▶ WHAT THE TASK ASKS
In the material below, list every line carrying the string "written".

▶ GIVEN RECORDS
- - - - - - -

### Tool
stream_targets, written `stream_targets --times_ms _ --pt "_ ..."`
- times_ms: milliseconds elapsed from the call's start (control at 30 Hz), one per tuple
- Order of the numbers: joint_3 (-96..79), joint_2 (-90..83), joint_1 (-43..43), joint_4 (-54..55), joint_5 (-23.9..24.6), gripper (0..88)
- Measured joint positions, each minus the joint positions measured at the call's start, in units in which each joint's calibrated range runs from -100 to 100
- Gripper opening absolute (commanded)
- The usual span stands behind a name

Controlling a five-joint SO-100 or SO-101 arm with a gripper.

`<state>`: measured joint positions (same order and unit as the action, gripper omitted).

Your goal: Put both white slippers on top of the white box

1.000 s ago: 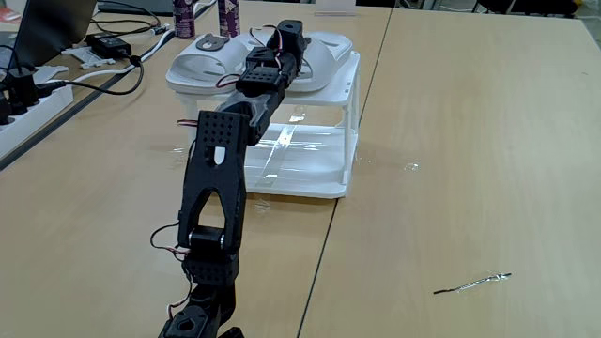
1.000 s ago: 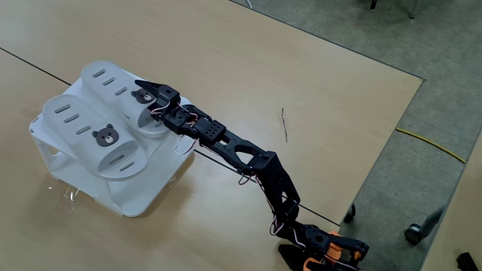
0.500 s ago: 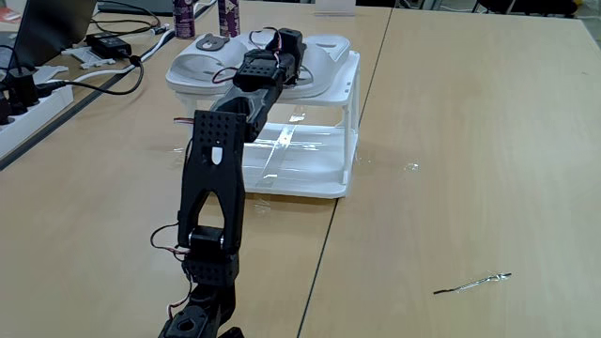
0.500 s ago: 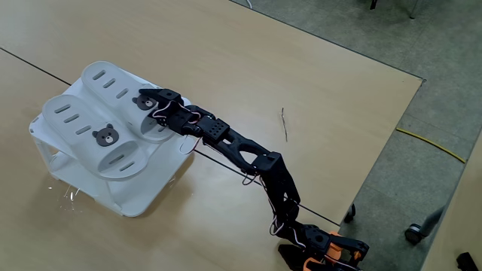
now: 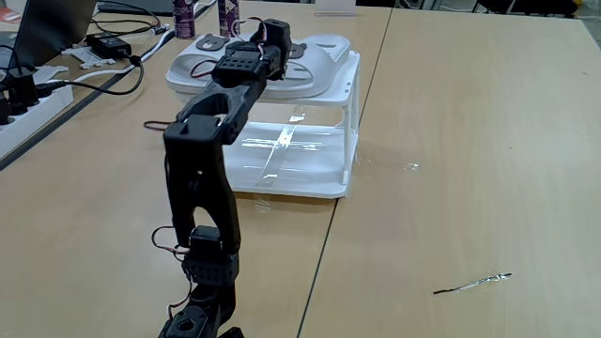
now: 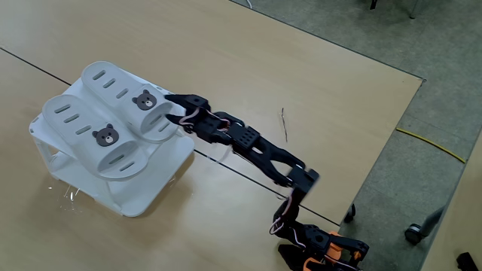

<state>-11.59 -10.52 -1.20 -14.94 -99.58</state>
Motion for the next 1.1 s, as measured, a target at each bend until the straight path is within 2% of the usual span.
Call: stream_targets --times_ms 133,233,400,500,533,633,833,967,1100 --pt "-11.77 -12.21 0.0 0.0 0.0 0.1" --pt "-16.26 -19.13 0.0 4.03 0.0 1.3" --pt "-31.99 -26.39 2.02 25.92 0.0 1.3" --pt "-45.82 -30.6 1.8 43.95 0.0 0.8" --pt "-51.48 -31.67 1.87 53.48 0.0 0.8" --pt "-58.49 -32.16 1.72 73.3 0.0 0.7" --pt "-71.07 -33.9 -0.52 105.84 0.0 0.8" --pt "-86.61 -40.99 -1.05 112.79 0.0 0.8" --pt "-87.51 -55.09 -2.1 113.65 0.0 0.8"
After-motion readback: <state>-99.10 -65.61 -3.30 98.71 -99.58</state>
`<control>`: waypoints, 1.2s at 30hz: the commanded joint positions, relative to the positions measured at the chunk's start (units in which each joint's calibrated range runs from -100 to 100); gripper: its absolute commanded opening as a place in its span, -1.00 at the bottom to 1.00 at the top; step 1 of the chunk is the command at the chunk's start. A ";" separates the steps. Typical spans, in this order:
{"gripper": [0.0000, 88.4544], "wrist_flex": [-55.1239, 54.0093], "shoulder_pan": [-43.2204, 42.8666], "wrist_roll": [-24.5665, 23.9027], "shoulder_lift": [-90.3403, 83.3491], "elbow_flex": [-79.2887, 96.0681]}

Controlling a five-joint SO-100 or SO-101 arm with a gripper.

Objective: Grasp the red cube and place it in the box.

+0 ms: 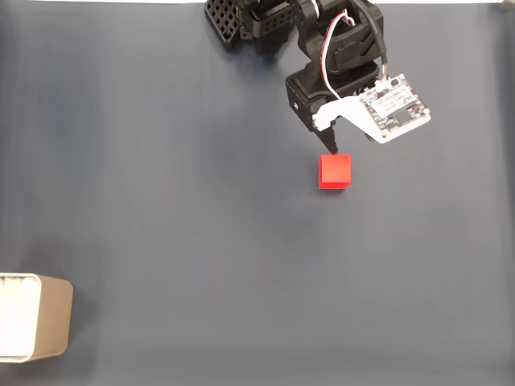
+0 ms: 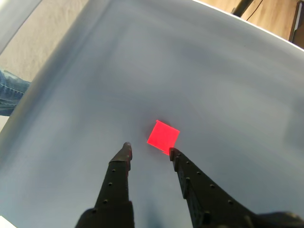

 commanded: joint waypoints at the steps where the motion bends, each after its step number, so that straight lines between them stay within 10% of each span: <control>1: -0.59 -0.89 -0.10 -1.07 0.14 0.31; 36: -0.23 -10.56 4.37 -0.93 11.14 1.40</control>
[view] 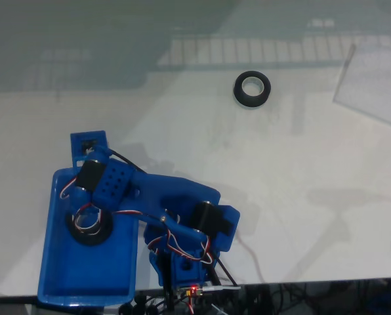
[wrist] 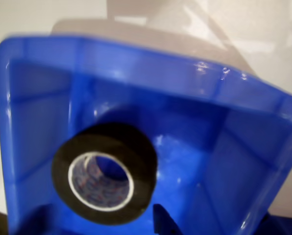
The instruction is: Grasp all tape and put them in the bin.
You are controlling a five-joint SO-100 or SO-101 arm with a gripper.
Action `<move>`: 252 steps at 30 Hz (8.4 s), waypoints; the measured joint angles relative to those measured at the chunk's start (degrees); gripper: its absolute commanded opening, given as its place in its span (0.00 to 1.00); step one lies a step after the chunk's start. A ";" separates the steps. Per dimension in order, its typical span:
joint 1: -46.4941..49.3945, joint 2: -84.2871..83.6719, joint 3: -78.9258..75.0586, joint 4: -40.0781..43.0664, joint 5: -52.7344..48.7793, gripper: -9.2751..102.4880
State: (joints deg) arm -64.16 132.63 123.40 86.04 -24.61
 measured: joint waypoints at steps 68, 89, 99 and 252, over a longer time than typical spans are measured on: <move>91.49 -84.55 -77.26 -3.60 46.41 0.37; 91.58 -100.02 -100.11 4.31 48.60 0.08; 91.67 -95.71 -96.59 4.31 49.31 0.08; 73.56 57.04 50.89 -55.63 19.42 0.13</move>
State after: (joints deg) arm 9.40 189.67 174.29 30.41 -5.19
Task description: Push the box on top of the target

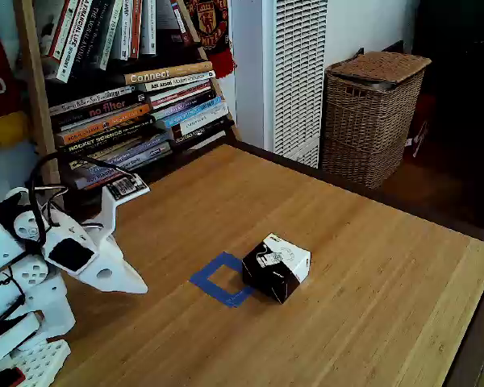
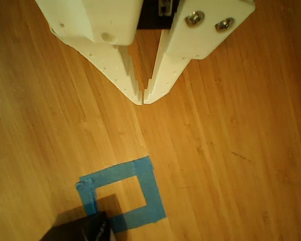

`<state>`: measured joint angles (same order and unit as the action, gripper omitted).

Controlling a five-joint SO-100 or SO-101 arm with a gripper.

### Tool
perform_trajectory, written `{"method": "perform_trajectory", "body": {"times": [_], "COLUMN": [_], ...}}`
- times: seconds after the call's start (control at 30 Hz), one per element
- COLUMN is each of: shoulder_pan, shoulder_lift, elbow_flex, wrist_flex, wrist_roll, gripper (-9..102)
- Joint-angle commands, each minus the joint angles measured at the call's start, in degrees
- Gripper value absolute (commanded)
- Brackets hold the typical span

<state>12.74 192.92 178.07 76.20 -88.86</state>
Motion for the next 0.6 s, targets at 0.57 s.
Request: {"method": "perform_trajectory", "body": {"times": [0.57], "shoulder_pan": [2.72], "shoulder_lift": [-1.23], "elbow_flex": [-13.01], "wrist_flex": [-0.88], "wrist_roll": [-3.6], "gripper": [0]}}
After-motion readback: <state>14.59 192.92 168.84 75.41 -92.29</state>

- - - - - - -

▶ EXERCISE RESPONSE
stream_targets, written `stream_targets --times_ms _ --pt "_ ..."`
perform_trajectory, written `{"method": "perform_trajectory", "body": {"times": [_], "COLUMN": [_], ...}}`

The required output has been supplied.